Start with the line containing "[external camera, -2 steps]" and write out each line through the end of the listing, exactly as given.

• DATASET CONTENT:
______

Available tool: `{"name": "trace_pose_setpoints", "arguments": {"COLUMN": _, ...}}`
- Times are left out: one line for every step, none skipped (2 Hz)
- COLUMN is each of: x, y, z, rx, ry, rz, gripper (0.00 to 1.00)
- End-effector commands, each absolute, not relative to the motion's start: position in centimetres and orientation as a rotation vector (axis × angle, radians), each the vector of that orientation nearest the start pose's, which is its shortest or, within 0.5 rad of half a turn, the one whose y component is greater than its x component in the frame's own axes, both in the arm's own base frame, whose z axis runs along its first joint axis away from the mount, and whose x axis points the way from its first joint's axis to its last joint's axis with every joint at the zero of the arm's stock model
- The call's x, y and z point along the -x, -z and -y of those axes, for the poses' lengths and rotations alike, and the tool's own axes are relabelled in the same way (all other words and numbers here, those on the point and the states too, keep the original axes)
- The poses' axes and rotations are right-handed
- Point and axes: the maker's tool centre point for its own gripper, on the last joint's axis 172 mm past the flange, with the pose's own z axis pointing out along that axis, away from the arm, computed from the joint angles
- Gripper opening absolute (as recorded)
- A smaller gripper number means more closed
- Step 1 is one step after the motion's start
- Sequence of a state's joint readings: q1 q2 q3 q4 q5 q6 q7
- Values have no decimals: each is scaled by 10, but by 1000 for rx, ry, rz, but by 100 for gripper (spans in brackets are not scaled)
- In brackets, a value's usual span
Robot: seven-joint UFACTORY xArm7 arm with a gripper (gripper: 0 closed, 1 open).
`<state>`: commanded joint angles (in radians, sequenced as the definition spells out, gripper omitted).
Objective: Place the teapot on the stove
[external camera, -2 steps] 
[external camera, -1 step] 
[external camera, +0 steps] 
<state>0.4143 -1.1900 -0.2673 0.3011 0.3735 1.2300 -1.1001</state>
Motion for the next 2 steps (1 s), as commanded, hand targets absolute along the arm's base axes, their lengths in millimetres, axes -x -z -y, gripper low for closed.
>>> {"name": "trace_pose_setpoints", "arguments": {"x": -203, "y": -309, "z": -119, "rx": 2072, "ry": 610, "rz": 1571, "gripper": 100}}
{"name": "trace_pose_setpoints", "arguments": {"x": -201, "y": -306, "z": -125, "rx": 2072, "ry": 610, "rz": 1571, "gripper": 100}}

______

• RESULT FOR THIS TASK:
[external camera, -2 steps] 
[external camera, -1 step] 
[external camera, +0 steps] 
<state>0.4143 -1.1900 -0.2673 0.3011 0.3735 1.2300 -1.1001</state>
Motion for the next 2 steps (1 s), as commanded, hand targets absolute along the arm's base axes, their lengths in millimetres, axes -x -z -y, gripper low for closed.
>>> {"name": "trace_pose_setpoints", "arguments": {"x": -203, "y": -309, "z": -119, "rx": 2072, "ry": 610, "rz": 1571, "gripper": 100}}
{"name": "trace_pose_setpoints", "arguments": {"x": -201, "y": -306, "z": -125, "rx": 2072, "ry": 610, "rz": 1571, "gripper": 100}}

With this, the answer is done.